Problem to solve => Below is a listing. Quote from it, exactly, the lines from the one containing "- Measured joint" down to the one containing "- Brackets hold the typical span", both ends included, and nothing else.

Data =>
_ _ _

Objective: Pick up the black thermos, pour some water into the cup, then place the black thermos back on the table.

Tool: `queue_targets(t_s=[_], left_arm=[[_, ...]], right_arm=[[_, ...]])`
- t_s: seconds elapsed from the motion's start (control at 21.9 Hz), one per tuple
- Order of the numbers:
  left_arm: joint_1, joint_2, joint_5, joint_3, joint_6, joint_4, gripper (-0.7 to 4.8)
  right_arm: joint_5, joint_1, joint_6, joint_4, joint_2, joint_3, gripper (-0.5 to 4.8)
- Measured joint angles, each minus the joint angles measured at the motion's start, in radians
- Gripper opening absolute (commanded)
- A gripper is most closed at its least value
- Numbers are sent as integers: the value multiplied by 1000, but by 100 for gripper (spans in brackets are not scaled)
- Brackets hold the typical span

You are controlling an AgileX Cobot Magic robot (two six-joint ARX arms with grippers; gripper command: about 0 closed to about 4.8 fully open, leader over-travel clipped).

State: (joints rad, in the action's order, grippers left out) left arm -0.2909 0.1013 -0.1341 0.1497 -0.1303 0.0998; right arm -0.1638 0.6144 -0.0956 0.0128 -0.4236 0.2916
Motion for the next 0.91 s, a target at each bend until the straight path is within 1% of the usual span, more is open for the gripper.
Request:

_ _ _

Result of the task =>
- Measured joint angles, each minus the joint angles measured at the motion's start, in radians
- Gripper opening absolute (commanded)
- A gripper is most closed at its least value
- Numbers are sent as integers: the value multiplied by 1000, but by 100 for gripper (spans in brackets are not scaled)
- Brackets hold the typical span

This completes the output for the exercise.